Work request:
Copy the listing below in full and skip every picture.

^^^^^^^^^^^^^^^^

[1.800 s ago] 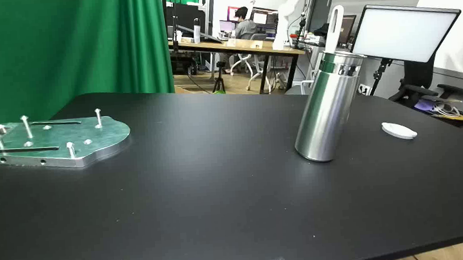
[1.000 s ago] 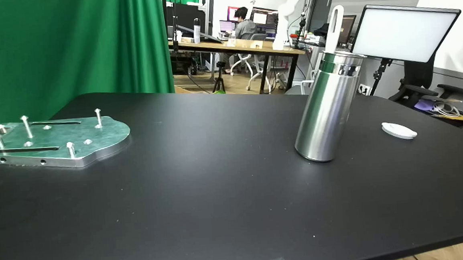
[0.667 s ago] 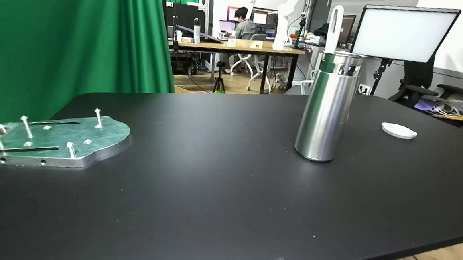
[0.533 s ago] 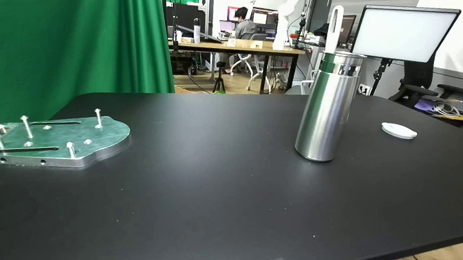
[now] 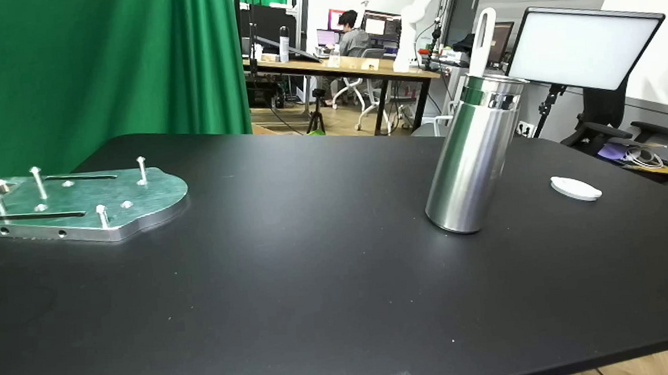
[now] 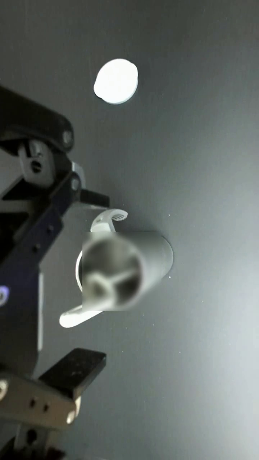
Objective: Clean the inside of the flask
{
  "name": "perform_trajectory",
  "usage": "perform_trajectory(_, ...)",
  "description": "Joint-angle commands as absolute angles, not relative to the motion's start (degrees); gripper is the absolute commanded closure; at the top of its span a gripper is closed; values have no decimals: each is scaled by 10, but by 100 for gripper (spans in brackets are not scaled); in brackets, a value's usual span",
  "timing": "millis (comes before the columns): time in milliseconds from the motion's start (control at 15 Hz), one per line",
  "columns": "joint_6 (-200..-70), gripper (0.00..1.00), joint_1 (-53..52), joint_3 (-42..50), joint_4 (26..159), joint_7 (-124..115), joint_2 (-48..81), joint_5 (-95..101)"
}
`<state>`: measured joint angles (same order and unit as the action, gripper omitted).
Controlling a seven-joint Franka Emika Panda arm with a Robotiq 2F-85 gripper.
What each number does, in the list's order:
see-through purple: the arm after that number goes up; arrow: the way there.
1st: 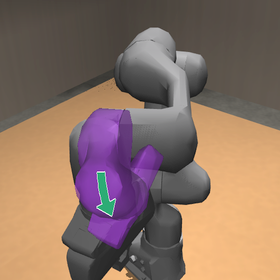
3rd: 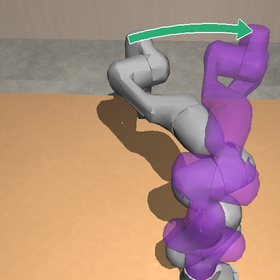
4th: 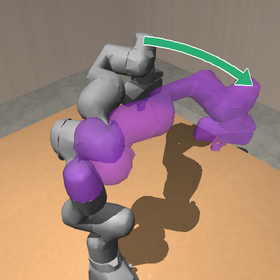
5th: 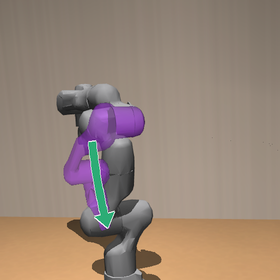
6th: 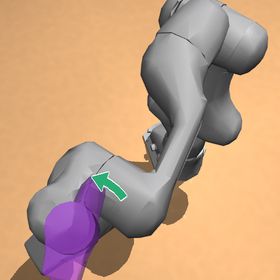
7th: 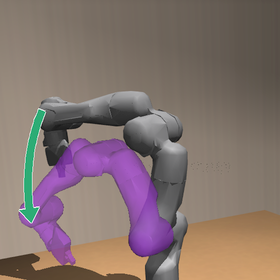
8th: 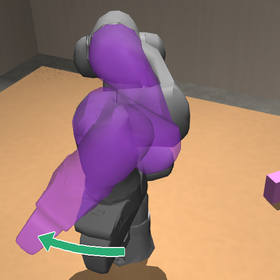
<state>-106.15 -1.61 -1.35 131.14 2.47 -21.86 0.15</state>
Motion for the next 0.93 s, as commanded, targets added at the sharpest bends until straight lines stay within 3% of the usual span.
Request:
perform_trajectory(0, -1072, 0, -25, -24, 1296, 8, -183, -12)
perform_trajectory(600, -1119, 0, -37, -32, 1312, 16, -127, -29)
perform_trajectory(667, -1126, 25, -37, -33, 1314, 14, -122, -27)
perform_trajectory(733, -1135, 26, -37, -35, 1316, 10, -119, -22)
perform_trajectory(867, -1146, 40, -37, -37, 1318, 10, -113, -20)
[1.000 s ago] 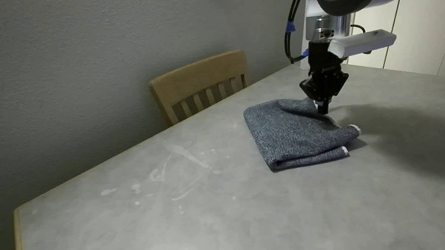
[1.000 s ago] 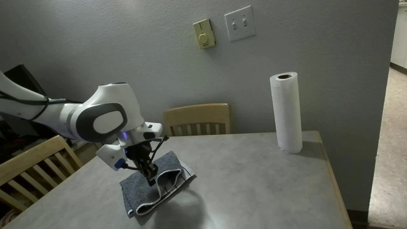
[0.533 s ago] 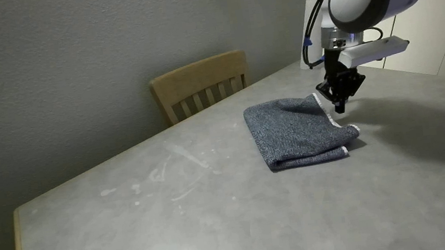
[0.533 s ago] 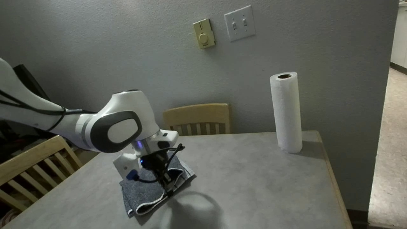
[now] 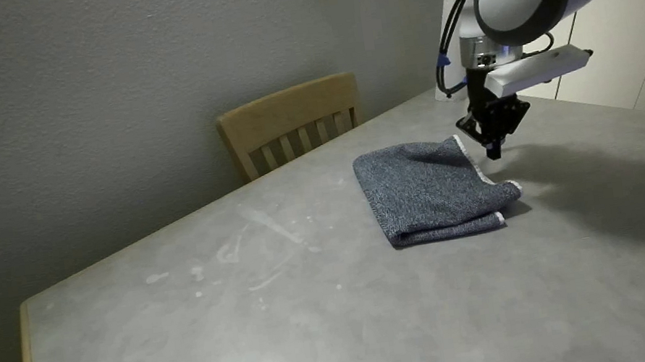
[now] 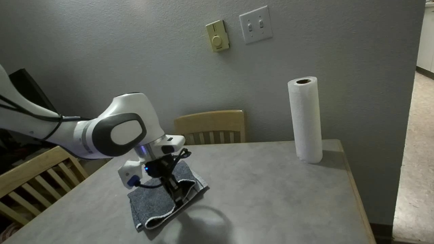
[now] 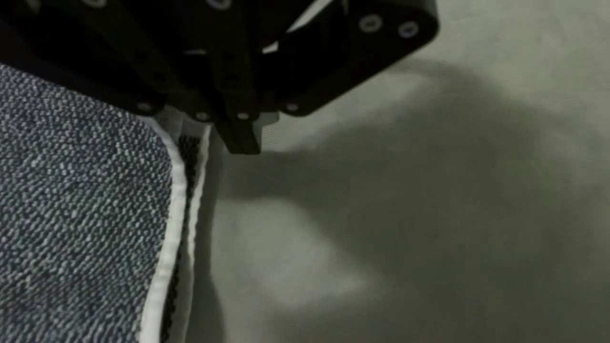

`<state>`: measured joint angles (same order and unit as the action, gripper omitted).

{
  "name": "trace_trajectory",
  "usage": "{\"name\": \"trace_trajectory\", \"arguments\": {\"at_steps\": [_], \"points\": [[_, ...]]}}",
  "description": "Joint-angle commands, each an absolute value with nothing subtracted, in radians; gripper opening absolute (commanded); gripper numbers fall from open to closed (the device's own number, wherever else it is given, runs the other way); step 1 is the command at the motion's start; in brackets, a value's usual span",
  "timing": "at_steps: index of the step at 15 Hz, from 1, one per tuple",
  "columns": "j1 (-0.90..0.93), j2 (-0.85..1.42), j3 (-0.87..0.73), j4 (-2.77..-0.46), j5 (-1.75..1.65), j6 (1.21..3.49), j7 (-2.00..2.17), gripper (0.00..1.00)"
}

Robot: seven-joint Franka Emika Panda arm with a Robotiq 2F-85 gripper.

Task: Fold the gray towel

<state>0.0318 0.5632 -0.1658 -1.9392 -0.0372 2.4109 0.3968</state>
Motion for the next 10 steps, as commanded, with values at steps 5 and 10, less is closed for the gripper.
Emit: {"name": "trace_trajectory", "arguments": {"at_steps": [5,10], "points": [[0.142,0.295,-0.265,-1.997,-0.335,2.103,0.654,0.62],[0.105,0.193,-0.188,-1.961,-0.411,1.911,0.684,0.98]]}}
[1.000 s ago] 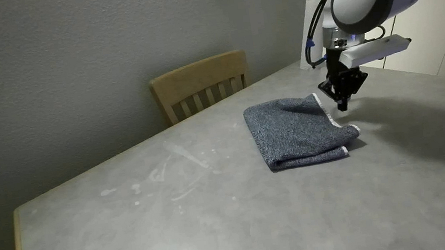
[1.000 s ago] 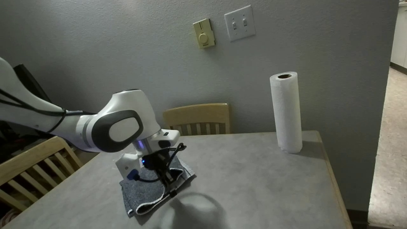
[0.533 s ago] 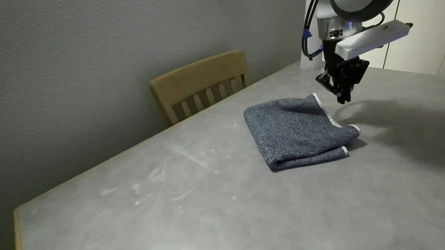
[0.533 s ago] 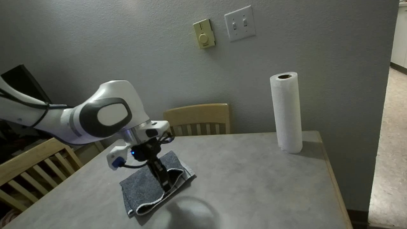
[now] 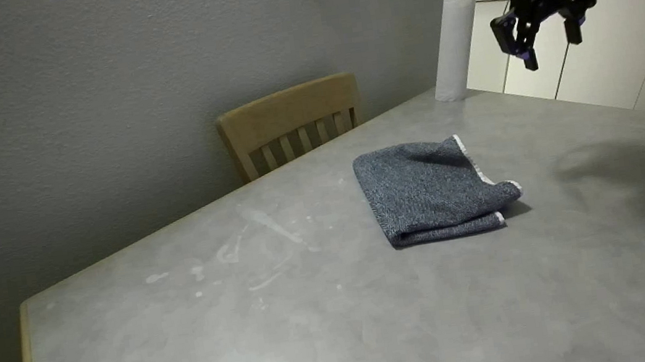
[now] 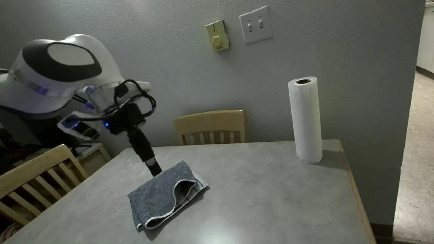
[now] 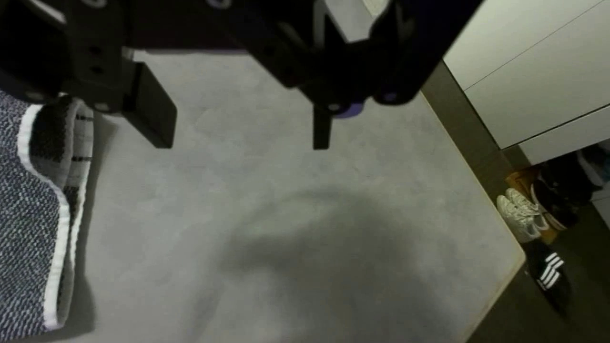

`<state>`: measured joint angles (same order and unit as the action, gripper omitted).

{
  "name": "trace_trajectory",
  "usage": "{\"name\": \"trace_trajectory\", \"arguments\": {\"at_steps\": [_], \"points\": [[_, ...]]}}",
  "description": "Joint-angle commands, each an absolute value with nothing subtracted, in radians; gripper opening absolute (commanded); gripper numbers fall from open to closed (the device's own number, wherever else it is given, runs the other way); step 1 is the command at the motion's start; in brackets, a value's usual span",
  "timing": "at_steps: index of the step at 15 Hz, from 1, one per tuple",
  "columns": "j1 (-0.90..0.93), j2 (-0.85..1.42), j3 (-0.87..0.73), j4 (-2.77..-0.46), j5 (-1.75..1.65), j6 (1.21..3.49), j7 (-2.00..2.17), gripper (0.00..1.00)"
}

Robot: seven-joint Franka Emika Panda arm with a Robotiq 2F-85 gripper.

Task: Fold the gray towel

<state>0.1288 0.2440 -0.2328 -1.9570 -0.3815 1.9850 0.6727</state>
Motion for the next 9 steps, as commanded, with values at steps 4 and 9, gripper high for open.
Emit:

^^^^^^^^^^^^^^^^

Problem solution:
[1.800 s ago] 
[1.000 s ago] 
[0.667 s ago] 
[0.533 s ago] 
[now] 
[now] 
Objective: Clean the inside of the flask
{
  "name": "perform_trajectory",
  "usage": "perform_trajectory(_, ...)",
  "description": "Joint-angle commands as absolute angles, not relative to the motion's start (degrees); gripper is the absolute commanded closure; at the top of its span a gripper is closed; values have no decimals: each is scaled by 10, but by 100 for gripper (spans in brackets are not scaled); in brackets, a value's usual span",
  "timing": "millis (comes before the columns): time in milliseconds from the motion's start (control at 15 Hz), one per line",
  "columns": "joint_6 (-200..-70), gripper (0.00..1.00), joint_1 (-53..52), joint_3 (-42..50), joint_4 (26..159), joint_7 (-124..115), joint_2 (-48..81), joint_5 (-95..101)"
}
`<state>`: measured joint angles (same order and unit as the action, gripper omitted).
Controlling a seven-joint Franka Emika Panda arm with a Robotiq 2F-85 gripper.
What each number does, in the list's order:
see-through purple: the arm after that number goes up; arrow: the way there.
1st: 
3rd: 
4th: 
5th: 
6th: 
7th: 
8th: 
<state>-106.15 -1.61 -1.35 131.14 2.47 -21.86 0.15</state>
Motion for the next 0.93 s, as commanded, targets added at the sharpest bends until straight lines stay within 3% of the usual span.
Request:
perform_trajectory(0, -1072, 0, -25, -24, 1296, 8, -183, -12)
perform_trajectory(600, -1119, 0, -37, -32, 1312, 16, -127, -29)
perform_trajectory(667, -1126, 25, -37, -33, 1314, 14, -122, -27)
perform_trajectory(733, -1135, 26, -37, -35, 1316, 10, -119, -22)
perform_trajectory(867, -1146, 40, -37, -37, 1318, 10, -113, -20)
[1.000 s ago] 
[1.000 s ago] 
[0.533 s ago] 
[0.533 s ago] 
[now] 
[now] 
[now] 

`<state>`: measured joint angles (same order and unit as the action, gripper omitted).

{
  "name": "trace_trajectory",
  "usage": "{\"name\": \"trace_trajectory\", \"arguments\": {\"at_steps\": [_], \"points\": [[_, ...]]}}",
  "description": "Joint-angle commands, each an absolute value with nothing subtracted, in radians; gripper opening absolute (commanded); gripper numbers fall from open to closed (the device's own number, wherever else it is given, runs the other way); step 1 is the command at the motion's start; in brackets, a value's usual span",
  "timing": "at_steps: index of the step at 15 Hz, from 1, one per tuple",
  "columns": "j1 (-0.90..0.93), j2 (-0.85..1.42), j3 (-0.87..0.73), j4 (-2.77..-0.46), j5 (-1.75..1.65), j6 (1.21..3.49), j7 (-2.00..2.17), gripper (0.00..1.00)"
}

Robot: seven-joint Franka Emika Panda arm with a Robotiq 2F-85 gripper.

Task: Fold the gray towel

<state>0.0318 0.5632 -0.1658 -1.9392 -0.0372 2.4109 0.3968</state>
Motion for the next 10 steps, as commanded, with values at steps 5 and 10, less is closed for the gripper.
Emit: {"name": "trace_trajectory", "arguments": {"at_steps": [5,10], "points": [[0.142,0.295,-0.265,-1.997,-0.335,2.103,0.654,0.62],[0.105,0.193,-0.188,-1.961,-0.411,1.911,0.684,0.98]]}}
[1.000 s ago] 
[1.000 s ago] 
[0.533 s ago] 
[0.533 s ago] 
[now] 
[now] 
[now] 

`<state>`: measured joint angles (same order and unit as the action, gripper omitted).

{
  "name": "trace_trajectory",
  "usage": "{\"name\": \"trace_trajectory\", \"arguments\": {\"at_steps\": [_], \"points\": [[_, ...]]}}",
  "description": "Joint-angle commands, each an absolute value with nothing subtracted, in radians; gripper opening absolute (commanded); gripper numbers fall from open to closed (the device's own number, wherever else it is given, runs the other way); step 1 is the command at the motion's start; in brackets, a value's usual span",
  "timing": "at_steps: index of the step at 15 Hz, from 1, one per tuple",
  "columns": "j1 (-0.90..0.93), j2 (-0.85..1.42), j3 (-0.87..0.73), j4 (-2.77..-0.46), j5 (-1.75..1.65), j6 (1.21..3.49), j7 (-2.00..2.17), gripper (0.00..1.00)"
}

Robot: seven-joint Franka Emika Panda arm with a Robotiq 2F-85 gripper.

Task: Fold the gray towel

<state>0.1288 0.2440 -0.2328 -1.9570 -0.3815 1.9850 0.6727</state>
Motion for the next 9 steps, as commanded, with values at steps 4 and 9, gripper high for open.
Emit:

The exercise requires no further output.